##### Supplied records

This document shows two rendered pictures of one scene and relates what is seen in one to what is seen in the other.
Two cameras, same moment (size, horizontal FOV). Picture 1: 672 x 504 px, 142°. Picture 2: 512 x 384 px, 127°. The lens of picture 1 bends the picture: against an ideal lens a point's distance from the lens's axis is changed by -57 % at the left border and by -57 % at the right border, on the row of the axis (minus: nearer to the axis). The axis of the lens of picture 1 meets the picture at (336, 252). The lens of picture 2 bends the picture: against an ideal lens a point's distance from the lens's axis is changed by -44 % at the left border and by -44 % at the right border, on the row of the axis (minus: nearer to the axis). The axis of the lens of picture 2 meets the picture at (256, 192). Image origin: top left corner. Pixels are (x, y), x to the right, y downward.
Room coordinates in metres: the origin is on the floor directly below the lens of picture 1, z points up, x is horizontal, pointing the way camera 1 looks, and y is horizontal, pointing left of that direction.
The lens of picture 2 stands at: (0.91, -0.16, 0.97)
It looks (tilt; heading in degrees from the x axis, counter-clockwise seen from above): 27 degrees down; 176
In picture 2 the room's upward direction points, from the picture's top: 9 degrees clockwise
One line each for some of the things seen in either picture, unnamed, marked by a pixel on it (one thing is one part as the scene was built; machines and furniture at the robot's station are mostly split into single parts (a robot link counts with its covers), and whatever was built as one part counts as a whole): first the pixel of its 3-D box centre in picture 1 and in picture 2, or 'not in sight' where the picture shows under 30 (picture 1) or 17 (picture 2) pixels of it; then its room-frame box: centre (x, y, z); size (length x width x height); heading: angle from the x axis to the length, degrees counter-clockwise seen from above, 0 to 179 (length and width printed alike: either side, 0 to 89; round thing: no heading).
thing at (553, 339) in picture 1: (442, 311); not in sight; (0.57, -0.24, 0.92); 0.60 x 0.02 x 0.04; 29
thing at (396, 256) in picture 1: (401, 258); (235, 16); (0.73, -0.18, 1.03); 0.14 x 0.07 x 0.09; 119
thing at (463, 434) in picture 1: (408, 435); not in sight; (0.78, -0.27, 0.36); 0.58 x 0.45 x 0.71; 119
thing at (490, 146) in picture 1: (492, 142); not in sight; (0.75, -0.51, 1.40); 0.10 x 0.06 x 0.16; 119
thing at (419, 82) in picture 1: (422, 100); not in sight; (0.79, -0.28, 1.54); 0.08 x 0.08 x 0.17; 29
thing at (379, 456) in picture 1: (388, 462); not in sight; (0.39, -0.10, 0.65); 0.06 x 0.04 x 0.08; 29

##########

## Task instructions
After locating the line above that contains "thing at (396, 256)", write out that line and every later one exactly, through the last line of the material, and nothing else.

## Task result
thing at (396, 256) in picture 1: (401, 258); (235, 16); (0.73, -0.18, 1.03); 0.14 x 0.07 x 0.09; 119
thing at (463, 434) in picture 1: (408, 435); not in sight; (0.78, -0.27, 0.36); 0.58 x 0.45 x 0.71; 119
thing at (490, 146) in picture 1: (492, 142); not in sight; (0.75, -0.51, 1.40); 0.10 x 0.06 x 0.16; 119
thing at (419, 82) in picture 1: (422, 100); not in sight; (0.79, -0.28, 1.54); 0.08 x 0.08 x 0.17; 29
thing at (379, 456) in picture 1: (388, 462); not in sight; (0.39, -0.10, 0.65); 0.06 x 0.04 x 0.08; 29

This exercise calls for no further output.